What to do | Keyword search on "work": report each line of the records that contains it.

(Collection entries)

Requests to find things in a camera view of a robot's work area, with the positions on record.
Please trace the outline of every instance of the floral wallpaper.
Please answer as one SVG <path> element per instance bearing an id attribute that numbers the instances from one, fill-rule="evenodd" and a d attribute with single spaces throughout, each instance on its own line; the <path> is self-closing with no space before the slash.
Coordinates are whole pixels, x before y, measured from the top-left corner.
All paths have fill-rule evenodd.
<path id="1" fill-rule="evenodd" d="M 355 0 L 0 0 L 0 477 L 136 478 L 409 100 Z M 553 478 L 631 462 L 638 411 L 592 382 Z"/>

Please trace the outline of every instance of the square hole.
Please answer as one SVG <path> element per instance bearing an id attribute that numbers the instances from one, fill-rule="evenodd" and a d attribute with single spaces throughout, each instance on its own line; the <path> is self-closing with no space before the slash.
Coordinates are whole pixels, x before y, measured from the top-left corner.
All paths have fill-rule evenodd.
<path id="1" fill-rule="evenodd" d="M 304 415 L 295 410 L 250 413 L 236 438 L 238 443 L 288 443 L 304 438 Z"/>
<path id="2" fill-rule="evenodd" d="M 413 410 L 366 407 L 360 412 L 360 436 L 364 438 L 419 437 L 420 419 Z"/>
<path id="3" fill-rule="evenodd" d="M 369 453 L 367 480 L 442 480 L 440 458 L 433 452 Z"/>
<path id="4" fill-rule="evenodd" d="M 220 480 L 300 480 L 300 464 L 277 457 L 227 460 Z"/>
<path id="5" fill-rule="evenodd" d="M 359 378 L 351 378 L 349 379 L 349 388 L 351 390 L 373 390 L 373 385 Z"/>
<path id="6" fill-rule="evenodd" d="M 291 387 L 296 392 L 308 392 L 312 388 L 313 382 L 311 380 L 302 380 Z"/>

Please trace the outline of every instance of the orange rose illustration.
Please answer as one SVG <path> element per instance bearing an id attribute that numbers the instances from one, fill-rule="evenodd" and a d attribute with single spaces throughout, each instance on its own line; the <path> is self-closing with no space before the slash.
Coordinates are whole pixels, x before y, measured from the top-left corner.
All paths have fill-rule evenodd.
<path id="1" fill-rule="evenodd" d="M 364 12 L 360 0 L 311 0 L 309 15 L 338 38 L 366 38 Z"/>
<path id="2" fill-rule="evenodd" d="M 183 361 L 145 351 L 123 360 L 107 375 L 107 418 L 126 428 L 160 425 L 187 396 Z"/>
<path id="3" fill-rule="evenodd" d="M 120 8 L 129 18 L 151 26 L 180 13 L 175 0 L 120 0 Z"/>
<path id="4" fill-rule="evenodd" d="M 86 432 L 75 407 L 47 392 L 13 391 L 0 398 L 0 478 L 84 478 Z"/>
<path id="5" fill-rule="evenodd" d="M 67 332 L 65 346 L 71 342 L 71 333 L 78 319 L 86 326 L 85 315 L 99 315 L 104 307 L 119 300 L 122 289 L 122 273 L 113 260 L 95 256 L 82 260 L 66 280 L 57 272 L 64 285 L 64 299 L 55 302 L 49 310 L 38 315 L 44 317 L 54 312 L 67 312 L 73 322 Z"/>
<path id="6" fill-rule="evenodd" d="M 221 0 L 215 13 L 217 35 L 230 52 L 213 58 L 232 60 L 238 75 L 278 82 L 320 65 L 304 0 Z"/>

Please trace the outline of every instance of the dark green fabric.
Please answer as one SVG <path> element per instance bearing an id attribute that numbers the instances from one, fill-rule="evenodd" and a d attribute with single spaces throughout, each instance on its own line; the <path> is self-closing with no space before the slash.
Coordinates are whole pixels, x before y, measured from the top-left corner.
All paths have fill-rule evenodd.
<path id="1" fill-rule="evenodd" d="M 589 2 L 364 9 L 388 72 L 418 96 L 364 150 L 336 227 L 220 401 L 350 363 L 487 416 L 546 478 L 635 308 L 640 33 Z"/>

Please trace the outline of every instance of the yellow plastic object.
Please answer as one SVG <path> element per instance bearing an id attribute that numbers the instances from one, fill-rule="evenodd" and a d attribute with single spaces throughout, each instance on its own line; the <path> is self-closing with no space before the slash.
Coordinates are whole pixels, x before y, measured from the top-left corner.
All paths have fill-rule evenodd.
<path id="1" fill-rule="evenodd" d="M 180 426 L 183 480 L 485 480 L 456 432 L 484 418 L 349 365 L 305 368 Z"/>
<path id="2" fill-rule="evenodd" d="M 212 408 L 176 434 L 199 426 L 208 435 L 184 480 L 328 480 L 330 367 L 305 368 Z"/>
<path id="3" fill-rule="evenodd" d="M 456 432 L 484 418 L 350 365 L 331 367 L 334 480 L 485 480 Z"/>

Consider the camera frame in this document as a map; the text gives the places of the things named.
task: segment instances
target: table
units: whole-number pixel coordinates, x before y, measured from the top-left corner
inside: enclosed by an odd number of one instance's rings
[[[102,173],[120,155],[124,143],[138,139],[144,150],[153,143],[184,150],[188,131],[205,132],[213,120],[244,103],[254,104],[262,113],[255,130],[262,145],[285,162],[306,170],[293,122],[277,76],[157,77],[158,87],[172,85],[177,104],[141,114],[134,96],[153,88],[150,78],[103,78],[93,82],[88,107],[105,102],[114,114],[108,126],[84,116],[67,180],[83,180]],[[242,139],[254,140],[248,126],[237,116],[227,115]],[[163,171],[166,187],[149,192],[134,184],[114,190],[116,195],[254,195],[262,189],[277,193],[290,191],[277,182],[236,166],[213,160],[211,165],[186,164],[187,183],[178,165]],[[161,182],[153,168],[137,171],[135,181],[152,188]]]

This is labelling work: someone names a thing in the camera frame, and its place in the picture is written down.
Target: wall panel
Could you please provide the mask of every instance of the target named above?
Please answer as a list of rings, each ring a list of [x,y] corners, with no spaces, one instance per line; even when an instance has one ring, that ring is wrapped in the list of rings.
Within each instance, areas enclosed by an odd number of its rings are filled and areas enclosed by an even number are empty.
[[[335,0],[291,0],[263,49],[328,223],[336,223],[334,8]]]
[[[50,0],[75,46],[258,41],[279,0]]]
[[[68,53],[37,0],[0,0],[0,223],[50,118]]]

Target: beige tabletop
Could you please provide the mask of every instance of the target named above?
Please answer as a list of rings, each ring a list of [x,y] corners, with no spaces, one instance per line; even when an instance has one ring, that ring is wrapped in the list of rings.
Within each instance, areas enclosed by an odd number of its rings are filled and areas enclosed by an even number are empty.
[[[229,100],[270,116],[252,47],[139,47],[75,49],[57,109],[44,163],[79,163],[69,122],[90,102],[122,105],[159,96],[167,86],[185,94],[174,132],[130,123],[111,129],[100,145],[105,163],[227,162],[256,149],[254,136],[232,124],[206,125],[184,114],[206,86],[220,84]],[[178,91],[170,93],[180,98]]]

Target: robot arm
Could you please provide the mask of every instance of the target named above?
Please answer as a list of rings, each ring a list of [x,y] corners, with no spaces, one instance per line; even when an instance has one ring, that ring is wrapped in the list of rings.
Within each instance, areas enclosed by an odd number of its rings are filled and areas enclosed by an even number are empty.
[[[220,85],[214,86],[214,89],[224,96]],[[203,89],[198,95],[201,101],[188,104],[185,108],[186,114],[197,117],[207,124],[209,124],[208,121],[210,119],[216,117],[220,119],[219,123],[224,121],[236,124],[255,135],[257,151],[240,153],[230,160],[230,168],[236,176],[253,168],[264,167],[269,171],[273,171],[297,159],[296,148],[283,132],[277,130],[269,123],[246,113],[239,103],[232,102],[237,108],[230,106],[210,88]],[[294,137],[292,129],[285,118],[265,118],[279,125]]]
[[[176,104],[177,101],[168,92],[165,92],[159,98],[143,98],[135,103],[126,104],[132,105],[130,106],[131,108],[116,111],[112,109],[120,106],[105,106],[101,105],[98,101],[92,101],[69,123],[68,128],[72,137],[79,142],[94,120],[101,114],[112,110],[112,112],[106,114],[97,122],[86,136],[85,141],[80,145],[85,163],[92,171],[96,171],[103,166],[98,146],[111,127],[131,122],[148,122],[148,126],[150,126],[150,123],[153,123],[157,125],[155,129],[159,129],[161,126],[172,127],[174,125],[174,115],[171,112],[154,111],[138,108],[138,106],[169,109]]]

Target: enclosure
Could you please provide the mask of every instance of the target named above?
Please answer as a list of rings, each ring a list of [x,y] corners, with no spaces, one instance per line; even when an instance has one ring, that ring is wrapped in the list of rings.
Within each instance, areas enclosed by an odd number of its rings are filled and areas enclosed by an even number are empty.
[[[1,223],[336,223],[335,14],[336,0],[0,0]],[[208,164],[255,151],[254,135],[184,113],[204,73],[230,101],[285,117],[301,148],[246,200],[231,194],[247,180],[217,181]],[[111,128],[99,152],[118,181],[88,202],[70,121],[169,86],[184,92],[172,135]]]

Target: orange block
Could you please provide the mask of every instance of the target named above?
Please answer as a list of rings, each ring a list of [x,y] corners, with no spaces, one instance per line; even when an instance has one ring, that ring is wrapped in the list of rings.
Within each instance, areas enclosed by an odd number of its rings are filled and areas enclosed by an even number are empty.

Solved problem |
Requests to find things in a camera view of a robot's work area, with the positions on record.
This is labelling work: someone names a thing in the camera frame, and its place in the picture is written down.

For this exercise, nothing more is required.